Hermione turns around to face me, her eyes alert even when a hint of sleepiness lurks in the corner. "I can see your frown lines," Hermione declares, running a finger across the aforementioned lines.

"Perhaps I am simply getting on in years," I joke, taking her finger and kissing the tip of it.

"You are thirty-two this year, darling, I don't think so," Hermione says gently. "You don't have to keep your fears to yourself. That's what I'm here for. I want to share with you all the good moments, all the bad, all the moments in between."

I sigh softly. Nothing escapes my beautiful, smart Hermione. "I was just thinking … of the future. I don't know what to expect of it. What if I hurt you in the process? It will break me."

Hermione looks very amused.

"What's so funny?" I ask, slightly miffed. I bite down on the finger I still hold.
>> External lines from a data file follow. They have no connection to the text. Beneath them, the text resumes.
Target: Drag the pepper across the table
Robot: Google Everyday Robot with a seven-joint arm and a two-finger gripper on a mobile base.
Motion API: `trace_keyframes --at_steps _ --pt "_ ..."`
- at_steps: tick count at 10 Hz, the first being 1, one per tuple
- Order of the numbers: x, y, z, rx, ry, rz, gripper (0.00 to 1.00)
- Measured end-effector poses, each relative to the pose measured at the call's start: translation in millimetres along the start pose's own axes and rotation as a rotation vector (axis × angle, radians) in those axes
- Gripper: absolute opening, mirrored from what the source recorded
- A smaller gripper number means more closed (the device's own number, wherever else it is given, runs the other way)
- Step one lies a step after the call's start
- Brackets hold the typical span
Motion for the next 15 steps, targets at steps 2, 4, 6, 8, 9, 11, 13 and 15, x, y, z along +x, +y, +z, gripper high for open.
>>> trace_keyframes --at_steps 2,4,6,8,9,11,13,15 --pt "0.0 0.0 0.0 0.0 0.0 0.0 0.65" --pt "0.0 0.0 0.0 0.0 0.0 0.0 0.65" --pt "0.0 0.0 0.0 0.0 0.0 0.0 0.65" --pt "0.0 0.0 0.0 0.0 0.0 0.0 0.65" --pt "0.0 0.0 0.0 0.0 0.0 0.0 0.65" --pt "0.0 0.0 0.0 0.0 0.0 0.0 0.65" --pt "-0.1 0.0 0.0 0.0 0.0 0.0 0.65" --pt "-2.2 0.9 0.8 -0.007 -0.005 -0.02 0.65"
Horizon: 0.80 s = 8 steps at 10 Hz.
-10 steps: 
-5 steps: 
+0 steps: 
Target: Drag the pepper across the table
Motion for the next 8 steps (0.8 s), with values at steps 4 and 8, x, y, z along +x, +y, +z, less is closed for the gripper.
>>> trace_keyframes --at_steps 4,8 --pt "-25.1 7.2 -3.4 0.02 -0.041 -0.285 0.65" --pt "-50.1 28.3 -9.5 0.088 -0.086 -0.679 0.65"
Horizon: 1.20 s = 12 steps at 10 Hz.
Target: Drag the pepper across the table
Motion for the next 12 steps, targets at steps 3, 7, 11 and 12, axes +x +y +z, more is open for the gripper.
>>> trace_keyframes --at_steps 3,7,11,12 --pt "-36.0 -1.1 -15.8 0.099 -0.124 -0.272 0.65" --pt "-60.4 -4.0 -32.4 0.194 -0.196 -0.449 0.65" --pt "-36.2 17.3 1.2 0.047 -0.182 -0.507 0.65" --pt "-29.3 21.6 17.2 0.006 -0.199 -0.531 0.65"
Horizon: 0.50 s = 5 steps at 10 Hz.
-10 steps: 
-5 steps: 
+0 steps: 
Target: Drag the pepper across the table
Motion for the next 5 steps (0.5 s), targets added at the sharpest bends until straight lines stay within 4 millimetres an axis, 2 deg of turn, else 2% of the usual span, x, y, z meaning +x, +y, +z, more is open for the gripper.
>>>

"Nothing, nothing," Hermione says quickly, pouting as she inspects the teeth marks around her index finger. I kiss it gently and she smiles brightly at me. "I've been thinking the exact same thoughts recently," she explains. "Doesn't that show that we just care about each other a lot? It's a good thing." Hermione pauses and presses her lips against the side of my face. "Fear gives way to strength." She kisses the corner of my lips. "If I were to get hurt in the process of loving you, if I were to get broken, I believe that you will put my shattered pieces back together." She kisses me on the lips: a lazy, thorough kiss (with not even the slightest of gaps for the sunlight to pass through). "I love you. I'm not going to say I'm not afraid of the future. I am afraid of what we'll have to face, afraid of what my parents will say, what your parents will say, what our friends will say." She takes my hands in hers. "But then I feel your hand in mine or mine in yours and all my fears are assuaged." She kisses my hands haphazardly. "And I look into your eyes and my heart races, my cheeks warm, my mind calms. Remember what I told you three nights ago?"

"How will I ever forget?" I whisper. My eyes are growing hot with tears welling up.

"I'd brave a hundred Voldemorts if I have to," Hermione says fervently. "And I will. I'd brave a hundred pair of shocked, furious parents if I have to, be they muggles or Veelas." There is a quiet streak of defiance in her voice and a stronger one burning in her eyes. Gryffindors.

"I love you," I whisper sincerely, my worries quieted with several words from her. "I was afraid and you fought off my fears. My knight in shining armour," I add, remembering something she has told me so many nights ago.

"Shall the damsel reward this knight with a kiss then?" Hermione asks cheekily, her hand trailing down my arm to rest on the flat of my stomach.

I throw the sheets off of us and straddle her in one fluid motion (some good to come out of participating in the War). "A kiss and so much more," I purr before I descend.

Maybe tomorrow will bring me to finally collect my belongings from Bill's, hers from Ron's, but for now, I shall occupy myself with my beautiful, beautiful beloved.